Anomaly Detection Techniques

Shabari Girish
Nerd For Tech
Published in
7 min readApr 23, 2021

Uniqueness is appreciated in LIFE but not in DATA

The identification of anomalies is a method used to recognize irregular trends that do not comply with expectations. The abnormalities are also known as outliers. There are many applications of this approach.

Applications

  1. Fraud Detection: detecting fraudulent usage of credit cards and loan applications
  2. Fault Diagnosis: monitoring engineering processes to detect faults in equipment or finished products in the production line
  3. Time Series Analysis: identifying variations in the parameter trends w.r.t time. For example stock performance, sales data
  4. Medical conditions: identifying medical conditions based on the study of molecular structures, MRI images, etc.,

With all the use cases, one main question is:

How to actually detect anomalies?

While we could manually detect the anomalies, as our brains are really great at this, it is never the best approach. We cannot always have eyeballs on the charts all the time.

So our next go-to method is using more automatic detection techniques by an alerting system based on statistical rules or static thresholds that have to be adjusted manually.

Anomaly Detection with AWS CloudWatch

Despite reducing human dependency and notifying users about anomalies, there are some drawbacks of having false negatives, false positives.

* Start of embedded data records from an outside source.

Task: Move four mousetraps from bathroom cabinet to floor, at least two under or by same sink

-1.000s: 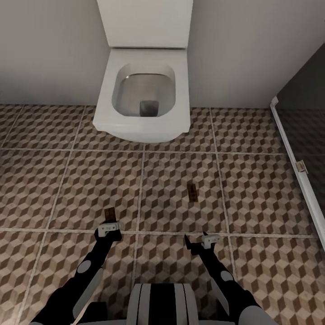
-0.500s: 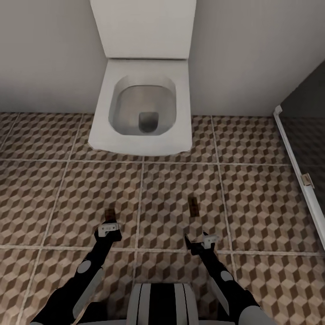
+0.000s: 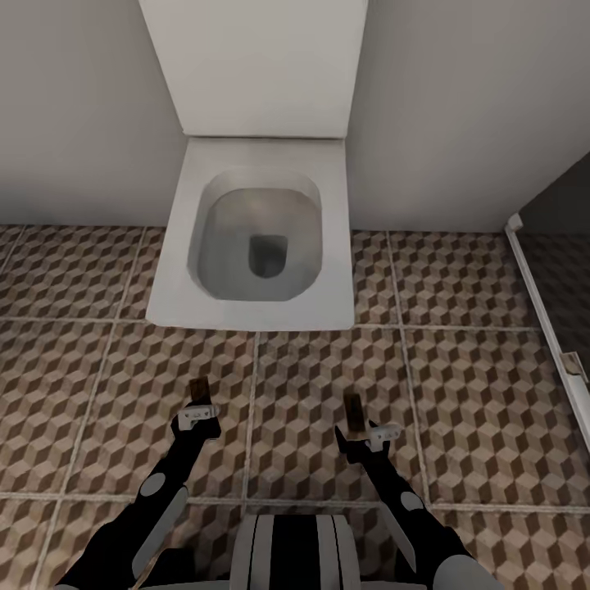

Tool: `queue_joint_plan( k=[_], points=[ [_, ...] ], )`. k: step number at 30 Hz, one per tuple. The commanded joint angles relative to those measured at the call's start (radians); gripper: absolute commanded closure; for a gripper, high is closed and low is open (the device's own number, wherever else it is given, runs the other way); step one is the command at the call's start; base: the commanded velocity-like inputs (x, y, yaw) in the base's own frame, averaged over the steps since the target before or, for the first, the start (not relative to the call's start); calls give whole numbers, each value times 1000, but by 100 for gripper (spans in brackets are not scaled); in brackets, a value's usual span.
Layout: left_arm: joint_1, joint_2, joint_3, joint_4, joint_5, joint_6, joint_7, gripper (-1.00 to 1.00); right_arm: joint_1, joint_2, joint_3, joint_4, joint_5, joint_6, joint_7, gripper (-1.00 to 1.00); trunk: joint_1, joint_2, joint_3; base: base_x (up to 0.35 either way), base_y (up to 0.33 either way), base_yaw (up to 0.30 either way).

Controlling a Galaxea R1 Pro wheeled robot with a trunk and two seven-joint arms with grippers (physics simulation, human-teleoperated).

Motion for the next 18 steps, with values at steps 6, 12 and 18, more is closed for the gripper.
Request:
queue_joint_plan(
  k=[6,12,18],
  points=[
    [-1,2,-6,4,6,-6,10,100,0,0,0,1,-3,-3,4,-100,0,0,0,61,0,0],
    [-1,2,-6,12,6,-6,10,100,0,0,0,-2,-3,-3,4,-100,0,0,0,9,0,0],
    [-1,2,-6,29,6,-5,10,100,0,-4,0,-5,-3,-3,5,-100,0,0,0,1,0,0]
  ],
)
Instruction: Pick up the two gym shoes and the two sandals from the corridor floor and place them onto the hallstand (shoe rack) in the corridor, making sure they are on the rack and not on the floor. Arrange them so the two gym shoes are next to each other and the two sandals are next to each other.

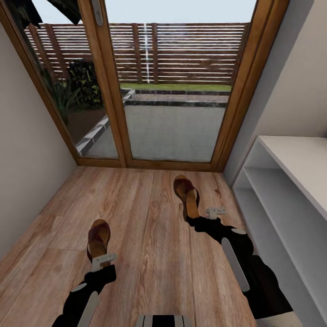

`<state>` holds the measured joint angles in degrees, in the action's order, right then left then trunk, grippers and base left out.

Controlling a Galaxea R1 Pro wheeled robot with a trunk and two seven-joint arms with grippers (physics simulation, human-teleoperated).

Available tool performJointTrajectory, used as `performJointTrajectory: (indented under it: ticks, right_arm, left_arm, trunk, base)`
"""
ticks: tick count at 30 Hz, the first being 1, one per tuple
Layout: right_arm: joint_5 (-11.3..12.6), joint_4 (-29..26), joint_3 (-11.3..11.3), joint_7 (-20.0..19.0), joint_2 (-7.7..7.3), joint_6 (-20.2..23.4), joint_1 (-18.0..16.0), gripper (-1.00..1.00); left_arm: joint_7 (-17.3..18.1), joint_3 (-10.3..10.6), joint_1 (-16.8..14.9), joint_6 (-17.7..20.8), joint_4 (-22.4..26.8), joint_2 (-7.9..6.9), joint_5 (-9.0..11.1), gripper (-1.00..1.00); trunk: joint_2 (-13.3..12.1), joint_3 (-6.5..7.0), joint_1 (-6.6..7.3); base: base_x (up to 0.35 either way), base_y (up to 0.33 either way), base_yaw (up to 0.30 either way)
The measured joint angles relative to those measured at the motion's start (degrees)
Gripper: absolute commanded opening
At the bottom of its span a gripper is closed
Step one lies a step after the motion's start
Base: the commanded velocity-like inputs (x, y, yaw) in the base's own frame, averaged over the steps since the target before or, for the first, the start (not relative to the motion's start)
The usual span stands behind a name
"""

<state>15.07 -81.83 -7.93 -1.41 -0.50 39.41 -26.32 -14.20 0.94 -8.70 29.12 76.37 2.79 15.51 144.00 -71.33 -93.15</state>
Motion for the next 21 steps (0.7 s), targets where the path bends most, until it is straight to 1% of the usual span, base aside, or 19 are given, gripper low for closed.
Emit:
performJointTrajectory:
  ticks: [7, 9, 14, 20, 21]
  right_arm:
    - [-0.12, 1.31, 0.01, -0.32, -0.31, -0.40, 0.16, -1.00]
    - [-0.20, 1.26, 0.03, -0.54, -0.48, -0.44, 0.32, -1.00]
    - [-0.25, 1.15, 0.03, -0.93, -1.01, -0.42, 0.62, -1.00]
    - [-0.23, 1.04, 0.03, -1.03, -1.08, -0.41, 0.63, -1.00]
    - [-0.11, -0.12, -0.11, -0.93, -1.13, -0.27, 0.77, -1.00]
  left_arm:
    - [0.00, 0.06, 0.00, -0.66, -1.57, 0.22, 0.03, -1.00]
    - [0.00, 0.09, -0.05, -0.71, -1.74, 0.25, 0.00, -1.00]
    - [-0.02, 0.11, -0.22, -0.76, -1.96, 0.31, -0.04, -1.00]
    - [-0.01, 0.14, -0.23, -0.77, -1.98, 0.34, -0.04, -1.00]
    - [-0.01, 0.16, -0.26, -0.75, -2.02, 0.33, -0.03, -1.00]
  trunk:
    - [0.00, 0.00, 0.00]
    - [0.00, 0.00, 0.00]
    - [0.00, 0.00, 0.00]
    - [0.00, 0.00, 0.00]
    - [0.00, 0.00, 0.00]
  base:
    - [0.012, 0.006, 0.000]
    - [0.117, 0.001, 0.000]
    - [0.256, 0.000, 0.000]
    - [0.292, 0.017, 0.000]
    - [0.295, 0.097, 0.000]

This boils down to a considerably more robust method for anomaly detection which is using machine learning.

Image: Source

Our next segment involves Machine Learning with Anomaly Detection. There are 3 main approaches to detect anomalies.

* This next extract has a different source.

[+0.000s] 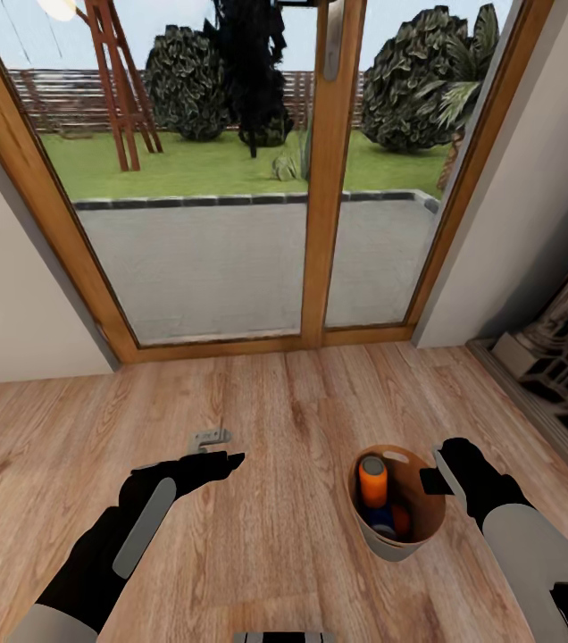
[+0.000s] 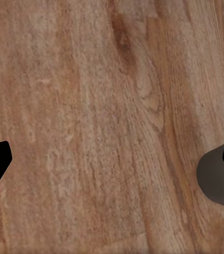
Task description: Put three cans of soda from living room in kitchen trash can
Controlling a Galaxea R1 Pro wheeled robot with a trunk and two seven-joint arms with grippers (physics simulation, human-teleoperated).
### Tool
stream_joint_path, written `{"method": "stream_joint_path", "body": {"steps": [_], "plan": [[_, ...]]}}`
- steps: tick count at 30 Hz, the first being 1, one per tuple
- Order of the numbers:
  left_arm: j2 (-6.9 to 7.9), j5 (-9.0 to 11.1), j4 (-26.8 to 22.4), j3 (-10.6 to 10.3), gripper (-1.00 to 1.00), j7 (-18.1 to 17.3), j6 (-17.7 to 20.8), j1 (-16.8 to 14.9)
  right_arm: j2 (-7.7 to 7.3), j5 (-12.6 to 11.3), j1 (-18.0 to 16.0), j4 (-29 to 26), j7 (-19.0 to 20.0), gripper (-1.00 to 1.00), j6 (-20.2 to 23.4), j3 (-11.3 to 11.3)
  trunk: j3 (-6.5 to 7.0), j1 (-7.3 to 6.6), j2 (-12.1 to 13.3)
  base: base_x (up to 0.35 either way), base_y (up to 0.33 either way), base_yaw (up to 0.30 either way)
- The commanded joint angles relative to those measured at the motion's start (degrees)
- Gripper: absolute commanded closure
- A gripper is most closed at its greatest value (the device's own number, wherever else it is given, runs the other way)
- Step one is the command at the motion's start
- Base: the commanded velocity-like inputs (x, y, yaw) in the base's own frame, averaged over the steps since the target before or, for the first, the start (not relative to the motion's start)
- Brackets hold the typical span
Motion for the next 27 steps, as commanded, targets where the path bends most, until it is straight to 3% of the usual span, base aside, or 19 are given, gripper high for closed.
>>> {"method": "stream_joint_path", "body": {"steps": [1,10,16,27], "plan": [[0.00,0.0,0.0,0.0,-1.00,0.0,0.0,0.0,0.00,-0.5,0.0,0.0,0.2,1.00,0.0,0.0,0.00,0.00,0.0,0.000,0.000,0.000],[0.00,0.0,0.0,0.0,-1.00,0.0,0.0,0.0,0.00,-0.5,0.0,0.0,0.2,1.00,0.0,0.0,0.00,0.00,0.0,0.000,0.000,0.000],[0.00,0.0,0.0,0.0,-1.00,0.0,0.0,0.0,0.00,-0.5,0.0,0.0,0.2,1.00,0.0,0.0,-1.08,1.32,-2.4,0.000,0.000,0.000],[0.00,0.0,0.0,0.0,-1.00,0.0,0.0,0.0,0.00,-0.5,0.0,0.0,0.2,1.00,0.0,0.0,-1.26,1.54,-2.8,0.000,0.000,0.000]]}}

  1. Determination of outliers without previous data information (anomalies). This is analogous to unsupervised clustering.
  2. Supervised machine learning issue with usable labels for both regular and anomalous classes. As anomalies are expected to be very few, this could be considered as binary classification with imbalanced data.
  3. Learning only the labels of the normal class makes it a semi-supervised approach

Trying to balance the imbalanced data will not always serve the purpose of anomaly detection. So we need various other methods…..

I am choosing 5 algorithms from multiple categories (Linear, Proximity-based, Probabilistic, Outlier Ensembles) to explain how they perform anomaly detection.

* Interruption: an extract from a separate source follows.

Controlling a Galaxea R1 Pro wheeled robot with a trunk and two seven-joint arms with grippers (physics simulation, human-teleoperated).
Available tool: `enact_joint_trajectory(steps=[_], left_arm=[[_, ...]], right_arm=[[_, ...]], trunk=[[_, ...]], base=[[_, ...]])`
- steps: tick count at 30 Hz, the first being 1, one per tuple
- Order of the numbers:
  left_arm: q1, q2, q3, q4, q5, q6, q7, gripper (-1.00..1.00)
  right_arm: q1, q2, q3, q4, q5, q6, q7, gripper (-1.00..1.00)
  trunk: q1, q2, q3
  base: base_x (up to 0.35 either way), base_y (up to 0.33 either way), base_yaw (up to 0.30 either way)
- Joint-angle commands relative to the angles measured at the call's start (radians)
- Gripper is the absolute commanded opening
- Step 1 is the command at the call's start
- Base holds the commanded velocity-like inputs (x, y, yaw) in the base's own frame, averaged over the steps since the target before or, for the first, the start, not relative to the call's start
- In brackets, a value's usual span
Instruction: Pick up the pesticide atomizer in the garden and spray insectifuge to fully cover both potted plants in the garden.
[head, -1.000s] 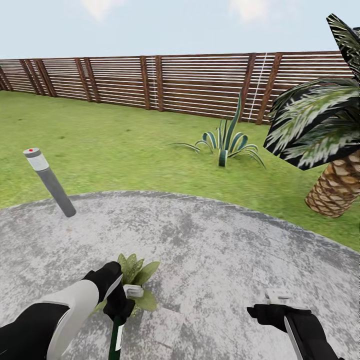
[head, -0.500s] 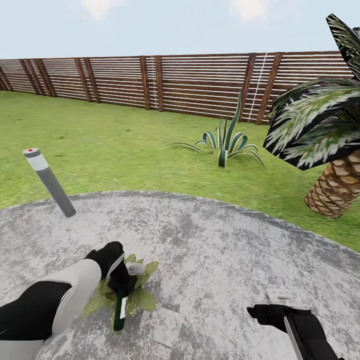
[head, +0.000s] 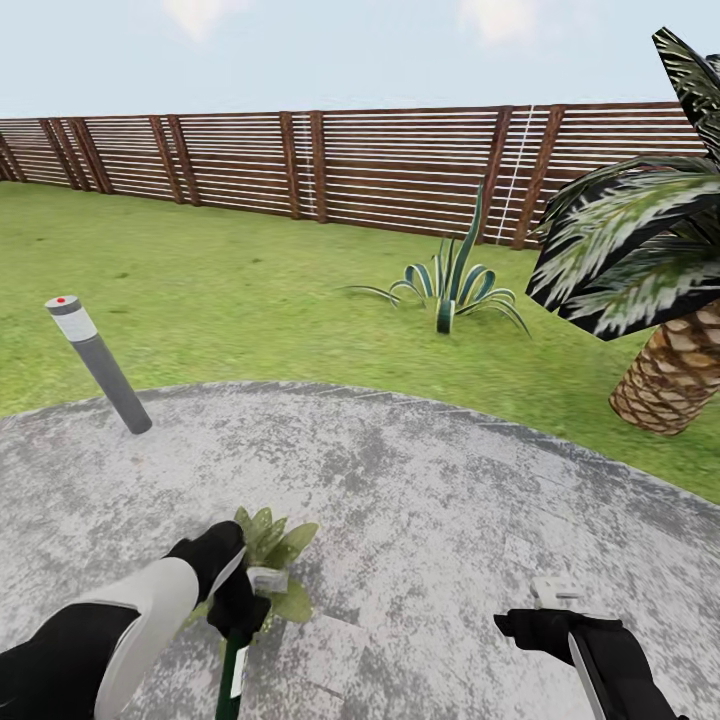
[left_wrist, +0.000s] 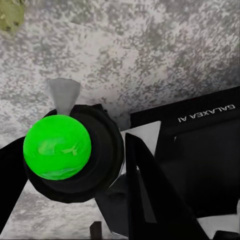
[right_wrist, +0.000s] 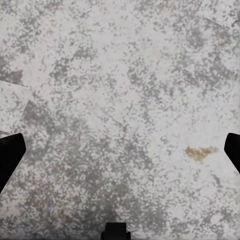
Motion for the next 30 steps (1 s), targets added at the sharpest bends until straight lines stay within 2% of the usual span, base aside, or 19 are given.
enact_joint_trajectory(steps=[1, 8, 19, 25, 30], left_arm=[[0.017, 0.0, -0.007, -0.002, -0.005, 0.002, -0.01, -1.0], [0.048, 0.0, -0.008, -0.003, -0.004, 0.002, -0.011, -1.0], [0.041, 0.0, -0.01, -0.003, -0.003, 0.003, -0.009, -1.0], [-0.035, 0.001, -0.011, 0.0, -0.003, 0.005, -0.009, -1.0], [-0.13, 0.003, -0.011, 0.003, -0.003, 0.005, -0.009, -1.0]], right_arm=[[-0.001, 0.0, -0.001, -0.001, 0.01, 0.003, 0.009, 1.0], [-0.001, 0.0, -0.001, -0.001, 0.009, 0.003, 0.009, 1.0], [0.0, 0.0, -0.002, 0.002, 0.009, 0.003, 0.009, 1.0], [-0.001, 0.0, -0.002, 0.002, 0.009, 0.003, 0.009, 1.0], [-0.001, 0.0, -0.002, 0.002, 0.009, 0.003, 0.009, 1.0]], trunk=[[0.0, 0.0, -0.001], [0.0, 0.0, 0.0], [0.0, 0.0, 0.007], [0.0, 0.0, 0.008], [0.0, 0.0, 0.008]], base=[[0.0, 0.0, 0.0], [0.0, 0.0, -0.023], [0.0, 0.0, -0.2], [0.0, 0.0, -0.027], [0.0, 0.0, -0.001]])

Angle-Based Outlier Detector (ABOD)

The ABOD algorithm is based on the angle variance among the difference vectors of data objects in the dataset. Thus, in comparison to pure distance-based methods, are the consequences of the ‘curse of dimensionality.’

image: Source

The angle between the PX and the PY from point P is somewhat smaller than the angles of other points Q and R in the diagram above for the outlined point P. The corner of the most distant data points is less than the angle of the near data points. If you think more, the difference between the farthest data points (of all possible angles to the other data points) and closer data points would be smaller. Thus, the data point is treated as an outlier with less angle variation. Angles in large dimensions are more stable than distances. The angle and the distance between the point are separated during actual use so that the distance is also taken.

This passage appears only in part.